Aggregation has long been identified as both a benefit and a curse on media publishers the world over.
New media powerhouses like The Huffington Post have mastered and fine-tuned not just aggregation, but also social media, comments from readers, and most of all, a sense of what its public wants. In the process, Huffington has helped media companies, new and old, understand the appeal of aggregation: its ability to give prominence to otherwise unheard voices and to bring together and serve intensely engaged audiences, as well its minimal costs compared to what’s incurred in the traditionally laborious task of gathering original content.
Huffington often says that aggregation benefits original-content producers as much as it does the aggregators. When sites promote each others’ content, they create more engaged audiences through additional page views and commentary.
News organisations have always blended material from a variety of sources by combining editorial content from staff, news services, and freelancers; adding advertising; and then distributing the package to consumers. In the digital world, news aggregation is not so different.
There are two basic models for aggregation. The cheapest way to aggregate news is through code and algorithms, with little or no human intervention – think Google News or Yahoo News. On the other end of the spectrum, publications like Huffington Post starts with algorithmic selections but puts them into the hands of human editors who set priorities for sections and then condense, rewrite or bring several organisations’ versions of the same story together.
But what happens when aggregation turns into automation? A third model is emerging where the content itself is created with software, then aggregated and published.
Take a moment to read Robbie Allen’s “How I automated my writing career”.
In November of 2010, his company, Automated Insights, launched the StatSheet Network, a collection of 345 websites (one for every Division-I NCAA Basketball team) that are fully automated.
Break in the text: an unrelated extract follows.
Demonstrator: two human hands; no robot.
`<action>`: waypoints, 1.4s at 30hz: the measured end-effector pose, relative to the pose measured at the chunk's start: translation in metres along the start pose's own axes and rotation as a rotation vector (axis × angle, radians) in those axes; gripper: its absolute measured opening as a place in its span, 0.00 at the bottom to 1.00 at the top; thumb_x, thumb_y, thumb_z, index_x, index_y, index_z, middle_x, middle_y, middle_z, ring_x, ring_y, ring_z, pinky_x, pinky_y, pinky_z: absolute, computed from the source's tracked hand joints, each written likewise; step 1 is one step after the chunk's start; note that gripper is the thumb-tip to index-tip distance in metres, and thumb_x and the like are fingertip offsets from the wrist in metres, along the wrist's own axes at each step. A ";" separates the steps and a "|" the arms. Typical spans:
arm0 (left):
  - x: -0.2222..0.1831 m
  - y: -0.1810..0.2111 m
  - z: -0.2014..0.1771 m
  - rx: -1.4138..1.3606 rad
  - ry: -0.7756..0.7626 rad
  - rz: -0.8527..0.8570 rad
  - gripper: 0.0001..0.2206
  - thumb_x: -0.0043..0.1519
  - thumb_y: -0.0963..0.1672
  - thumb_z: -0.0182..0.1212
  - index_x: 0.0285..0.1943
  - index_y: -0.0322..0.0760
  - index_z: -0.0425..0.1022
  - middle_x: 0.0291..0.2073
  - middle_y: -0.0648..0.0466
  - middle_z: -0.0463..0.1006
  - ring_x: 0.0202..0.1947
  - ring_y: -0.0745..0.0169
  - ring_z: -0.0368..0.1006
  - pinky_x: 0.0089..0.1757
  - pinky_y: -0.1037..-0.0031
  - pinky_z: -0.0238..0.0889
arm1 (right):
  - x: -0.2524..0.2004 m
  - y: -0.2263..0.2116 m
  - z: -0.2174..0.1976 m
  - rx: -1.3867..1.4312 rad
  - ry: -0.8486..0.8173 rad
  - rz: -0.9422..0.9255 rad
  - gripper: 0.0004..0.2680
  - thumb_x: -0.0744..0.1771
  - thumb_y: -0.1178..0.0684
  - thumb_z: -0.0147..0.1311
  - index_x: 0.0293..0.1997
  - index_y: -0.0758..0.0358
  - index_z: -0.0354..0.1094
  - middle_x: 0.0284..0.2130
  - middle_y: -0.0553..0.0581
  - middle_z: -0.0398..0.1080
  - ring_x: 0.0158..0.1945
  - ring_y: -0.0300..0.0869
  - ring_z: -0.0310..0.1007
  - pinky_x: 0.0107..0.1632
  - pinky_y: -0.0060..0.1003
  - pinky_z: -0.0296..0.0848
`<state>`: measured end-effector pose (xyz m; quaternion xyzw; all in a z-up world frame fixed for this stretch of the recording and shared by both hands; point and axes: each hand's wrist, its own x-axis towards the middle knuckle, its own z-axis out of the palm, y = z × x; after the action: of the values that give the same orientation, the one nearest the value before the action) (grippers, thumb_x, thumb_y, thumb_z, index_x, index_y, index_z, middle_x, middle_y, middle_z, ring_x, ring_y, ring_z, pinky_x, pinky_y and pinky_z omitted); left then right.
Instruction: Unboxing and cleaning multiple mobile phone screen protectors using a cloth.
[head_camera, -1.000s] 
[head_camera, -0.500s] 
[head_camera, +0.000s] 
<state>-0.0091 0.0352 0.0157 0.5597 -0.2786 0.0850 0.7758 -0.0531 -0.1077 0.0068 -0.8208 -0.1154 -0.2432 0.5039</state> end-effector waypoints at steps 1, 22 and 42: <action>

It’s easy to dismiss this example as ‘that’s just regurgitation of stats, of course that can be automated’ and you’d be right – to a point.
Here’s an excerpt from a fully automated article on one of their sites:
“The Tar Heels got to the NCAA Tournament as an at-large team after falling to Duke, 75-58, in the ACC tournament. In making the Elite Eight, North Carolina defeated 15th-seeded Long Island, 102-87 in the second round, seventh-seeded Washington, 86-83 in the third round, and then 11th-seeded Marquette, 81-63 in the Sweet Sixteen.
North Carolina was led by Tyler Zeller, who had 21 points on 75% shooting. The Tar Heels also got 18 points from Harrison Barnes, 11 from Dexter Strickland, and seven from Kendall Marshall.
Kentucky was on fire from beyond the arc, scoring 36 points in three-pointers to get an edge.
The Wildcats got their top scoring out of a game high from Brandon Knight with 22 points and seven rebounds. DeAndre Liggins (12), Josh Harrellson (12), Terrence Jones (11), and Darius Miller (11) all hit double figures.”
If that isn’t enough to send a shiver down your spine, consider this; machine-created content will never be worse, or more expensive to produce, than it is today. It will only get better, cheaper and more accessible to both legitimate publishers attempting to make their workflow more efficient, content farms who can finally do away completely with the human element and to spammers.
And it’s the latter who are most likely to push the boundaries faster more than anyone. In the never ending war to fool a tiny percentage of Internet users into helping out a poor Nigerian lottery winner, the algorithms used by spammers need to be more complex and more “human”.
As Allen helpfully points out:
- Software doesn’t get writer’s block, and it can work around the clock.
- Software can’t unionize or file class-action lawsuits because we don’t pay enough (like many of the content farms have had to deal with).
- Software doesn’t get bored and start wondering how to automate itself.
- Software can be reprogrammed, refactored and improved — continuously.
- Software can benefit from the input of multiple people. This is unlike traditional writing, which tends to be a solitary event (+1 if you count the editor).
- Perhaps most importantly, software can access and analyze significantly more data than what a single person (or even a group of people) can do on their own.
The slide down this slippery slop has already begun; and not just with websites.
Check out this video about Soylent, a plug-in for Microsoft Word. It’ll shorten down text to fit a specified length and offers a few options. It’ll proofread and correct grammatical errors. It allows the author to do wholesale changes to a document like “Change this to past tense”.
There’s no doubt the current technology can be a valuable tool for media outlets, after all it’s only suited to quantitative and data-driven work. This allows journalists to focus on (cough) qualitative commentary however this is the crucial point.
Journalists must establish their personal, human, stamp on the work they produce. Regurgitating press releases and re-hashing statistics won’t cut it. Anything suitable for automation – which is a lot – will be picked up by newsrooms the world over as managers and publishers scramble to try and reduce overheads.
And then that boundary will shift. And shift again, and slowly the room of writers becomes a room of servers with a couple of database admins, and one or two sub-editors just checking through a cursory selection of articles.
Writers whose unique style engages readers and builds a dedicated following are the ones best placed to fight off this new threat to the established traditions of news media.
For the record, in the interest of self-preservation, I for one welcome our new robot overlords.